Some recent tax resistance links of interest:
- There’s a new NWTRCC newsletter out. Content includes:
- IRS Circumvents “Statute of Limitations” by Ruth Benn. Normally, the IRS has ten years to collect unpaid taxes from you before they have to give up. Also, normally, if you decide to voluntarily pay your taxes, you can also decide for which tax year you are paying them, and by IRS policy, they’ll respect that. Ruth Benn’s tax resistance takes the form of refusing to pay her income tax, but voluntarily paying her self-employment tax. As the ten year statute of limitations approached on one of her unpaid years of income tax, the IRS tried to pull a fast one and used some sleight-of-hand to apply the money Benn was paying for the current year’s self-employment tax to the expiring year’s income tax amount. She is hoping to get the agency to change its mind and to respect its own policy, and promises to keep us up to date on how the red tape tangles.

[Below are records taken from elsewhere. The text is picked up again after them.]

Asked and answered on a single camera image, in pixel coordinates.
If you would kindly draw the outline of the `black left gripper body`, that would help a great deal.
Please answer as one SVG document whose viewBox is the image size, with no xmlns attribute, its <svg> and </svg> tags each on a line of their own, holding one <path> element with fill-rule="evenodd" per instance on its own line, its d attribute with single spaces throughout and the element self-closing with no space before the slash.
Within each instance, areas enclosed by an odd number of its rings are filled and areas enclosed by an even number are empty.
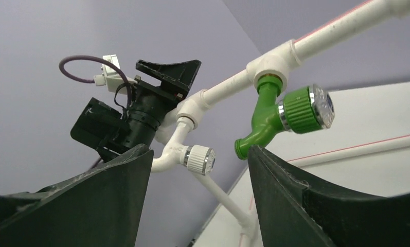
<svg viewBox="0 0 410 247">
<path fill-rule="evenodd" d="M 176 106 L 188 94 L 187 84 L 170 78 L 164 78 L 159 86 L 154 86 L 141 79 L 134 79 L 134 86 L 136 88 L 135 103 L 145 103 L 156 99 L 162 104 Z"/>
</svg>

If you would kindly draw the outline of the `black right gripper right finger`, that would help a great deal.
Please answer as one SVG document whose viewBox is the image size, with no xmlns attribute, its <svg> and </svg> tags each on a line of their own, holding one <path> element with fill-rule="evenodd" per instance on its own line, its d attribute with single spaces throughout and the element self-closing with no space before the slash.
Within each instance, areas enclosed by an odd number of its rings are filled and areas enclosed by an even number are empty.
<svg viewBox="0 0 410 247">
<path fill-rule="evenodd" d="M 247 160 L 264 246 L 410 246 L 410 193 L 345 188 L 259 146 Z"/>
</svg>

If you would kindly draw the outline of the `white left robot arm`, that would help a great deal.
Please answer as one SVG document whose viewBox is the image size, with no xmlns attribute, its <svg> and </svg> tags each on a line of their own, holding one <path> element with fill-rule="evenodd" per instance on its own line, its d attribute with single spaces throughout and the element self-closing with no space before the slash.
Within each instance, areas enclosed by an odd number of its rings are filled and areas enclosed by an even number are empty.
<svg viewBox="0 0 410 247">
<path fill-rule="evenodd" d="M 184 100 L 201 61 L 158 64 L 138 60 L 135 68 L 161 82 L 151 85 L 139 79 L 126 89 L 122 112 L 92 98 L 70 131 L 72 139 L 96 150 L 104 162 L 139 144 L 150 145 L 164 117 Z"/>
</svg>

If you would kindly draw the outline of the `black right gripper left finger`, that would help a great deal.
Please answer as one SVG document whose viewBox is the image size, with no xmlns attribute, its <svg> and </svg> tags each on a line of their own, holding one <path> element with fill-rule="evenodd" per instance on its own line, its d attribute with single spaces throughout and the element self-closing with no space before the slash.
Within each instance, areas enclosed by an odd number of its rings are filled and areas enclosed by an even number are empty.
<svg viewBox="0 0 410 247">
<path fill-rule="evenodd" d="M 37 192 L 0 195 L 0 246 L 134 246 L 153 155 L 140 144 Z"/>
</svg>

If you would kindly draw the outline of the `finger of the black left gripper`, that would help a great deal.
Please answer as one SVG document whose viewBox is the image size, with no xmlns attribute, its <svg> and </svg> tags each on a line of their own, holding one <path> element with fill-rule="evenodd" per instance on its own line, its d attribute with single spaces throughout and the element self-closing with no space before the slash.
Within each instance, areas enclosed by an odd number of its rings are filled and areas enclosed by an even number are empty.
<svg viewBox="0 0 410 247">
<path fill-rule="evenodd" d="M 161 64 L 138 60 L 135 68 L 161 81 L 160 88 L 176 97 L 186 97 L 198 74 L 202 62 L 190 60 L 180 63 Z"/>
</svg>

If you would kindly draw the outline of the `green water faucet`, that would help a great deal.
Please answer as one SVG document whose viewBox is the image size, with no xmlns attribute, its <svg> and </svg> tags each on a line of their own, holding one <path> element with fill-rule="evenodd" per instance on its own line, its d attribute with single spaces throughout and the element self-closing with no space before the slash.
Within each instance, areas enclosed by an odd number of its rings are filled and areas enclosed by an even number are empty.
<svg viewBox="0 0 410 247">
<path fill-rule="evenodd" d="M 239 159 L 247 159 L 251 146 L 266 147 L 278 133 L 305 134 L 332 126 L 335 110 L 327 90 L 313 84 L 291 91 L 277 101 L 282 91 L 283 82 L 279 77 L 268 74 L 259 79 L 252 131 L 234 144 Z"/>
</svg>

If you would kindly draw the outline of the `white PVC pipe frame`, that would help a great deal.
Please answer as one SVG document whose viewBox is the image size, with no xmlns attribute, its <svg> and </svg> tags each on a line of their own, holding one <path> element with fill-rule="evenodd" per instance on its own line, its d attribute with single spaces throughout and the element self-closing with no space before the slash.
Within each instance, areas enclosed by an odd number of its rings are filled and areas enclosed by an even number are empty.
<svg viewBox="0 0 410 247">
<path fill-rule="evenodd" d="M 218 85 L 201 90 L 180 102 L 164 117 L 156 133 L 156 139 L 167 143 L 171 136 L 164 130 L 181 117 L 193 121 L 196 129 L 203 115 L 220 101 L 254 86 L 262 76 L 271 74 L 287 88 L 291 71 L 300 67 L 304 60 L 340 43 L 391 17 L 410 14 L 410 1 L 366 1 L 339 17 L 329 21 L 299 39 L 288 40 L 247 64 L 246 68 Z"/>
</svg>

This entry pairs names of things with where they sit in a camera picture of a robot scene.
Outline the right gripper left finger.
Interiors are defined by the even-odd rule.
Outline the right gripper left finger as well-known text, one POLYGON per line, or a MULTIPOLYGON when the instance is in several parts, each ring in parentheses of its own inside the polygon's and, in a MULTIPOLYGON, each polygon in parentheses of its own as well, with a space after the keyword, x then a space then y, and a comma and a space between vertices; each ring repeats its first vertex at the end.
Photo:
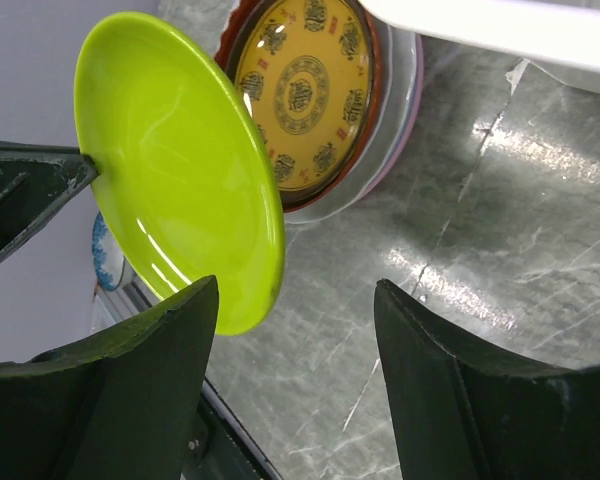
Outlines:
POLYGON ((24 363, 0 363, 0 479, 180 477, 216 329, 207 276, 24 363))

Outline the lime green plate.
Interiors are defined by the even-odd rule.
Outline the lime green plate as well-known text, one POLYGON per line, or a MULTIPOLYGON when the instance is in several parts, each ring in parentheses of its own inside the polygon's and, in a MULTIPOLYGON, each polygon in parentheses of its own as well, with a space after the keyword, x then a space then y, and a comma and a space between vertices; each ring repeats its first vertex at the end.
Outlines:
POLYGON ((99 172, 94 197, 139 277, 166 299, 214 276, 220 335, 263 322, 282 285, 282 205, 217 63, 171 24, 118 12, 87 35, 73 98, 80 151, 99 172))

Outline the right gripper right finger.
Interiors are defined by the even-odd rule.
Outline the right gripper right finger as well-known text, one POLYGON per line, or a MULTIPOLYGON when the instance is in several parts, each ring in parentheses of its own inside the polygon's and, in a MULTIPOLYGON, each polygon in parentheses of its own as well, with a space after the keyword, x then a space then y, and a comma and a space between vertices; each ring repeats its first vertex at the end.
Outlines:
POLYGON ((389 280, 374 323, 404 478, 600 479, 600 364, 518 355, 389 280))

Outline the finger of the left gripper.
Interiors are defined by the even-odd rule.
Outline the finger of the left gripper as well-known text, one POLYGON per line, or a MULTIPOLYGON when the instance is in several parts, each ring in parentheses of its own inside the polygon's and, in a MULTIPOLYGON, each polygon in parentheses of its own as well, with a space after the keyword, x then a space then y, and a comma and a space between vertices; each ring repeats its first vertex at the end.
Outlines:
POLYGON ((98 175, 75 147, 0 141, 0 263, 98 175))

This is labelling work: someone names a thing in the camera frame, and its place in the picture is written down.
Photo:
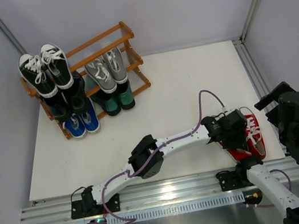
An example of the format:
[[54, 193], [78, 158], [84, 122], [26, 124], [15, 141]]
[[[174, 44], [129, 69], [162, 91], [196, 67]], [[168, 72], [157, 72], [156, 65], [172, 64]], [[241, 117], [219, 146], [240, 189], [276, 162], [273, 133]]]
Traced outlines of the red sneaker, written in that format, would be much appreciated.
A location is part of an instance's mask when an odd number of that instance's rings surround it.
[[248, 151], [252, 155], [258, 156], [260, 159], [264, 159], [266, 157], [266, 148], [258, 120], [250, 108], [243, 106], [239, 109], [247, 119], [246, 142]]
[[221, 147], [226, 150], [229, 155], [236, 161], [250, 157], [252, 153], [248, 149], [247, 139], [245, 137], [237, 138], [236, 140], [224, 139], [219, 141]]

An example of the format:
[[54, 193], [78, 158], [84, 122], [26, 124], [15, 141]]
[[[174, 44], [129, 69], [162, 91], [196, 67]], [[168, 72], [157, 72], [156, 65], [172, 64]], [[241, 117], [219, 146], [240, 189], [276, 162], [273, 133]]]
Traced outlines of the grey sneaker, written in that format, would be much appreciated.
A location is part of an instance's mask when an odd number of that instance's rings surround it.
[[110, 94], [116, 90], [117, 83], [113, 80], [100, 58], [95, 58], [93, 61], [85, 64], [84, 70], [105, 93]]
[[126, 83], [128, 81], [127, 70], [118, 47], [114, 47], [104, 53], [103, 58], [115, 82], [118, 84]]

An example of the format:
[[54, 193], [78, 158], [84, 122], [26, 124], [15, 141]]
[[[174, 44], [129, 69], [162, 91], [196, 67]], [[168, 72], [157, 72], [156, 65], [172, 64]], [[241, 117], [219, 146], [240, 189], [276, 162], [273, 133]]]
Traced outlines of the blue sneaker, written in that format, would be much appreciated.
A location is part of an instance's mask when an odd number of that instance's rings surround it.
[[76, 114], [73, 114], [70, 119], [64, 121], [62, 123], [62, 127], [76, 139], [82, 138], [86, 134], [85, 126], [82, 120]]
[[96, 115], [94, 103], [88, 100], [88, 109], [85, 113], [80, 115], [82, 122], [84, 123], [85, 129], [89, 133], [95, 133], [100, 129], [100, 121]]

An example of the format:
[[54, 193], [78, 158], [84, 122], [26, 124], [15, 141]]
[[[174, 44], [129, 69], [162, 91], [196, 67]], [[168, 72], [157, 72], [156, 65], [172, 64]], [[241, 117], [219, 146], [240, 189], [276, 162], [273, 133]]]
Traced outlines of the black loafer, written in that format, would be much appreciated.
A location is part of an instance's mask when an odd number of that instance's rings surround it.
[[51, 98], [42, 97], [41, 100], [44, 102], [52, 116], [59, 122], [65, 122], [71, 118], [72, 110], [68, 103], [64, 100], [60, 91]]
[[71, 110], [77, 115], [82, 115], [89, 110], [91, 102], [84, 92], [85, 82], [82, 76], [77, 71], [71, 74], [73, 84], [70, 88], [63, 90], [63, 95]]

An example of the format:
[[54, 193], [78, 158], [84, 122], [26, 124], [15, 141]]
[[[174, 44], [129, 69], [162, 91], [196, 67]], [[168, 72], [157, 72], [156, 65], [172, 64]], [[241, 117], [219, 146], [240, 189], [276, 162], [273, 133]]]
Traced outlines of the black sneaker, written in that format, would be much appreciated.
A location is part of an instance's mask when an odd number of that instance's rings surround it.
[[40, 54], [43, 64], [50, 71], [57, 87], [62, 90], [69, 89], [74, 79], [65, 52], [58, 46], [47, 43], [41, 46]]
[[40, 96], [51, 98], [57, 94], [58, 88], [45, 73], [43, 63], [38, 55], [23, 54], [18, 63], [22, 78], [35, 87]]

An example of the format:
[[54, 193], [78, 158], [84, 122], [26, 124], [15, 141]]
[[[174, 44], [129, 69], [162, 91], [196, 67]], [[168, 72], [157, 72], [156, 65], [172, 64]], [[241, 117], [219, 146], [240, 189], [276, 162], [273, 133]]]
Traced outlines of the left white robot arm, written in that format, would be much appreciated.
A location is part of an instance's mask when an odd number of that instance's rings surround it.
[[155, 176], [163, 161], [181, 151], [213, 142], [223, 149], [243, 149], [247, 145], [246, 128], [247, 119], [236, 109], [204, 117], [194, 128], [173, 136], [155, 139], [151, 134], [147, 135], [116, 175], [98, 185], [82, 187], [80, 200], [71, 201], [72, 213], [81, 213], [81, 217], [101, 214], [100, 207], [119, 191], [135, 180]]

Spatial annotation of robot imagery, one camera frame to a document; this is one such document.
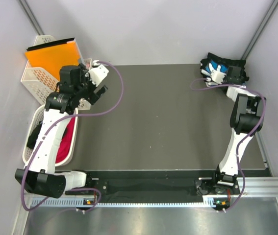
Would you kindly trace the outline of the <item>black t shirt flower print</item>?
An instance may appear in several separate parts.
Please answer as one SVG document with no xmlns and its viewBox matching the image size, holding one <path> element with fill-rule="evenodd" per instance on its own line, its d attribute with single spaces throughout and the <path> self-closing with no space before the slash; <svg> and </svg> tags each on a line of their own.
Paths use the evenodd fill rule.
<svg viewBox="0 0 278 235">
<path fill-rule="evenodd" d="M 237 66 L 241 68 L 242 81 L 243 83 L 245 83 L 249 80 L 249 77 L 246 75 L 245 72 L 245 64 L 246 64 L 246 60 L 231 60 L 231 59 L 219 57 L 209 52 L 207 54 L 207 58 L 201 60 L 200 69 L 206 70 L 208 72 L 211 72 L 213 71 L 213 69 L 215 69 L 217 71 L 227 74 L 229 66 Z"/>
</svg>

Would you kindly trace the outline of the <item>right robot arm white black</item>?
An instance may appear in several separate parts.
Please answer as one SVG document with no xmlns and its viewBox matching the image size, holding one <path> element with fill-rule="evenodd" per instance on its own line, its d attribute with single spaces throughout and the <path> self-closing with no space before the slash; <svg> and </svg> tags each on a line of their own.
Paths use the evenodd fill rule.
<svg viewBox="0 0 278 235">
<path fill-rule="evenodd" d="M 247 145 L 263 126 L 266 108 L 266 98 L 246 88 L 240 67 L 230 66 L 219 85 L 227 87 L 226 95 L 234 101 L 234 107 L 229 121 L 230 141 L 210 182 L 211 189 L 217 194 L 235 188 L 241 171 L 240 161 Z"/>
</svg>

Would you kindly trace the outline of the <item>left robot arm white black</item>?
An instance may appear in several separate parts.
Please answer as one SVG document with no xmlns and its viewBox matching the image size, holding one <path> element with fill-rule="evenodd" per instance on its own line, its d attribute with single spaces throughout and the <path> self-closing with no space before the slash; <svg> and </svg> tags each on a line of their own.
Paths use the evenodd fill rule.
<svg viewBox="0 0 278 235">
<path fill-rule="evenodd" d="M 84 99 L 91 105 L 107 91 L 97 87 L 109 71 L 103 65 L 87 69 L 83 64 L 63 66 L 54 92 L 46 98 L 42 127 L 29 161 L 17 169 L 15 179 L 28 193 L 59 198 L 64 192 L 77 188 L 82 194 L 92 191 L 93 182 L 83 171 L 55 172 L 57 153 L 68 123 Z"/>
</svg>

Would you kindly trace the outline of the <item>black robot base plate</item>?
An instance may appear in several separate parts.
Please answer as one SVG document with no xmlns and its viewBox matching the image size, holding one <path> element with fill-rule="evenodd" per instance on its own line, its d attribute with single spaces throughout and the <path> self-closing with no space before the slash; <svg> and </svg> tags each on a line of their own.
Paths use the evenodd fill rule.
<svg viewBox="0 0 278 235">
<path fill-rule="evenodd" d="M 101 192 L 102 203 L 201 202 L 195 181 L 214 170 L 93 170 L 88 188 Z"/>
</svg>

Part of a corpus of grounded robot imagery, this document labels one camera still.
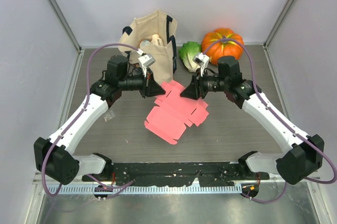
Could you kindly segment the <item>pink paper box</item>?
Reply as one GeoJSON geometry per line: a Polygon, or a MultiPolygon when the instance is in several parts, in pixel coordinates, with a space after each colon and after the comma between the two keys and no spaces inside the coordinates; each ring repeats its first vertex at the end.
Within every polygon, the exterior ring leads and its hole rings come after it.
{"type": "Polygon", "coordinates": [[[162,87],[165,94],[156,97],[144,126],[169,144],[176,145],[187,127],[198,127],[206,120],[208,104],[202,99],[181,97],[185,87],[174,80],[163,82],[162,87]]]}

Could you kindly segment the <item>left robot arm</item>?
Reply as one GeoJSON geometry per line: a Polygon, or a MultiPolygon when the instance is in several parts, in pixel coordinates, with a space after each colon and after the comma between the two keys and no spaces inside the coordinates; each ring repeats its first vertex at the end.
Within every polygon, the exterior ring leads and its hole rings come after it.
{"type": "Polygon", "coordinates": [[[112,56],[102,77],[93,83],[90,92],[73,115],[47,139],[38,138],[34,143],[36,168],[44,177],[49,176],[68,185],[77,176],[93,176],[107,181],[112,176],[112,161],[102,154],[77,156],[73,153],[91,126],[121,97],[123,91],[139,91],[142,97],[165,94],[155,81],[150,66],[155,59],[144,54],[138,59],[140,73],[128,71],[128,59],[112,56]]]}

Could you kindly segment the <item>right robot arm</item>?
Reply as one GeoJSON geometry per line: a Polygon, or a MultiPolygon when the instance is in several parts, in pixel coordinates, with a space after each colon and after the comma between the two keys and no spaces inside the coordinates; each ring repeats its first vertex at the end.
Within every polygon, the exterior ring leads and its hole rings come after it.
{"type": "Polygon", "coordinates": [[[209,57],[199,53],[193,58],[200,68],[192,75],[191,83],[181,92],[181,97],[198,100],[209,92],[223,92],[227,99],[251,115],[280,146],[279,154],[251,151],[239,159],[238,173],[250,179],[258,172],[280,175],[287,183],[295,185],[322,166],[324,141],[310,136],[308,143],[299,137],[304,133],[292,124],[266,98],[251,80],[244,79],[239,62],[233,56],[221,57],[218,71],[207,73],[209,57]]]}

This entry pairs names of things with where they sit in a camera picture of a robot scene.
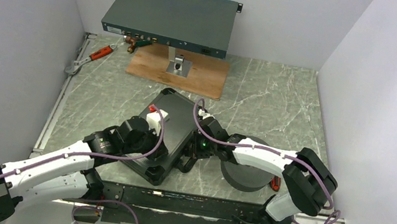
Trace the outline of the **metal stand bracket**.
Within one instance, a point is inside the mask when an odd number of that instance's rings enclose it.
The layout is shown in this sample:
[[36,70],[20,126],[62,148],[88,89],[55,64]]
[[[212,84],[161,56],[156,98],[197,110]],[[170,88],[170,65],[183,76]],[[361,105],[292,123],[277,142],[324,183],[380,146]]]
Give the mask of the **metal stand bracket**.
[[192,61],[185,59],[184,55],[178,54],[175,47],[168,47],[168,65],[166,72],[179,77],[186,78],[192,68]]

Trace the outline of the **dark rack mount device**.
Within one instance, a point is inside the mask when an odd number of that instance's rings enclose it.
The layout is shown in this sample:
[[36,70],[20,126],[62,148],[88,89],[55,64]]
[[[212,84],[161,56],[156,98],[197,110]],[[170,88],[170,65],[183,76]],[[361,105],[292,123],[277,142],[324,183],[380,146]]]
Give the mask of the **dark rack mount device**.
[[114,0],[104,31],[225,59],[243,4],[230,0]]

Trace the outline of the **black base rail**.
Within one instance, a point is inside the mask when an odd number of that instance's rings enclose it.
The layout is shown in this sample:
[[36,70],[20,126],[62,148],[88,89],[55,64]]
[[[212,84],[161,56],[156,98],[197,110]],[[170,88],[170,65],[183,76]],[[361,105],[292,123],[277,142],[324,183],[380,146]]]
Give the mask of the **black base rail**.
[[98,192],[77,198],[79,222],[139,224],[292,224],[270,222],[261,204],[103,181]]

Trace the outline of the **wooden board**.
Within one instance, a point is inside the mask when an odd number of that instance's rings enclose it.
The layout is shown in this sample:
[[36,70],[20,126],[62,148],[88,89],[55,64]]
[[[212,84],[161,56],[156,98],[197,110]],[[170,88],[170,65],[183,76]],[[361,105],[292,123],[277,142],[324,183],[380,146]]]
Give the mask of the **wooden board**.
[[225,60],[151,44],[133,53],[126,73],[218,100],[229,68]]

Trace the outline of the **copper green connectors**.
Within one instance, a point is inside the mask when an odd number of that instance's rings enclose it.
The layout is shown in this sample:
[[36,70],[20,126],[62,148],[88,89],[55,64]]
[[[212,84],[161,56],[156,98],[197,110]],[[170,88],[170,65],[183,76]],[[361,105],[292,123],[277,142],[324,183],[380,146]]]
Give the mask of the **copper green connectors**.
[[127,53],[133,53],[137,48],[152,45],[149,40],[140,40],[139,38],[133,38],[130,36],[124,37],[124,42],[129,44],[127,48]]

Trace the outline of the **red handled tool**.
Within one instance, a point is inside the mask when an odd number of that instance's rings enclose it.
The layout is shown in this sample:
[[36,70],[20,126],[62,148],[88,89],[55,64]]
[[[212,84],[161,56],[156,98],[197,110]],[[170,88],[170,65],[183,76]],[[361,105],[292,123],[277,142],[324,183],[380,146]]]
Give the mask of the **red handled tool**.
[[110,53],[112,53],[113,51],[115,51],[117,49],[117,45],[116,44],[111,44],[108,46],[105,46],[99,50],[97,50],[96,52],[92,53],[89,55],[89,59],[91,61],[95,61],[97,59],[100,59],[106,55],[109,55]]

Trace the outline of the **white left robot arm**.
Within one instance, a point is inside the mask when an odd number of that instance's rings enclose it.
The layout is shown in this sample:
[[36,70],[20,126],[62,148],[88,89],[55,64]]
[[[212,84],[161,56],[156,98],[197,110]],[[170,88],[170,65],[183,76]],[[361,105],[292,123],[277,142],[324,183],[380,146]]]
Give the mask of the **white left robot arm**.
[[0,222],[17,210],[57,199],[94,203],[104,185],[96,168],[155,157],[164,148],[166,112],[132,117],[121,126],[94,132],[60,150],[0,162]]

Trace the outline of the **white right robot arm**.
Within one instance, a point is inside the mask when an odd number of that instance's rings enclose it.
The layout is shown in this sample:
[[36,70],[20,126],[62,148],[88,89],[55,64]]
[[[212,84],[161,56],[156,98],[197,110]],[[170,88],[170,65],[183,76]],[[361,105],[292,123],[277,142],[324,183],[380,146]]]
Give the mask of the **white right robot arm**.
[[202,135],[201,146],[220,159],[222,175],[233,188],[255,192],[275,178],[283,181],[285,191],[263,203],[259,224],[280,224],[300,213],[315,217],[323,209],[333,209],[337,181],[311,149],[280,150],[252,137],[229,135],[203,111],[194,113],[193,120]]

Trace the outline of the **black poker set case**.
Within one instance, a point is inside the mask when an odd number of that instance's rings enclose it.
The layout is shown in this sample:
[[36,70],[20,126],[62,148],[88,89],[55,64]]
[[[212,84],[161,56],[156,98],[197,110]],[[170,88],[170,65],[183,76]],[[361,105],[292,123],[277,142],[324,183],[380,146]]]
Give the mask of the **black poker set case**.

- Counseling Notes. Including a reminder that Social Security levies can continue past the ten-year statute of limitations date because the levy is considered “continuous” when it is first applied (not reapplied with each new Social Security check).
- An announcement of the upcoming NWTRCC national gathering, which will have an international focus, featuring speakers from Money Rebellion (U.K.) and Grup Antimilitarista Tortuga (Spain).
- News of a new regional war tax resistance group starting in western Massachusetts called Taxes for Peace New England.
- Democrats are keen to force banks to report how much their customers have put into and taken out of their accounts each year. They hope this will bring to the surface some of the money in the underground economy that the government has been frustrated when trying to tax. This proposal has gotten a lot of pushback, and has been an on-again / off-again part of the budget package currently oozing through Congress. The latest guesswork suggests that the Democrats may reactivate the proposal but restrict it to accounts with $10,000 or more in them.
- There’s a nice website that’s been established by the caretakers of The Nelson Homestead — the modest home of war tax resisters Juanita & Wally Nelson in Deerfield, Massachusetts. It has good recaps of the lives and activism of the Nelsons, including photos.
- Helen Thornley’s “No Vote, No Tax! The Women’s Tax Resistance League ” is featured in volume 4 of Contemporary Issues in Tax Research.
- Environmental activists hoping to stop a new incinerator in Edmonton, north London, are refusing to pay their council tax.
- The Biafra Nations League, which is trying to establish a break-away nation more representative of the Igbo people, has issued an ultimatum to oil firms in the area, ordering them to stop paying taxes to Cameroon and Nigeria, which currently claim sovereignty over the region.
- Argentina legalized abortion .
Now a group of Argentine legislators have proposed a law that would permit a sort of conscientious objection to taxpayer-involvement in abortion, of a similar sort to what is proposed in the “Religious Freedom Peace Tax Fund Act” in the U.S.
…a bill which, if approved, would allow conscientious tax objection to those who are against abortion for moral, ethical, religious, or scientific reasons. In essence, the practice of abortion would draw the necessary resources from a special fund, without using budget items or subsidies from the national treasury. The taxpayer could at this point expressly ask that the money paid in taxes not go to feed this fund, avoiding participating with their own money in the killing of children in the womb.
- The human war on traffic ticket robots continues, with robots taken out of service by human rebels in the U.S., Italy, France, and Germany & France in recent weeks.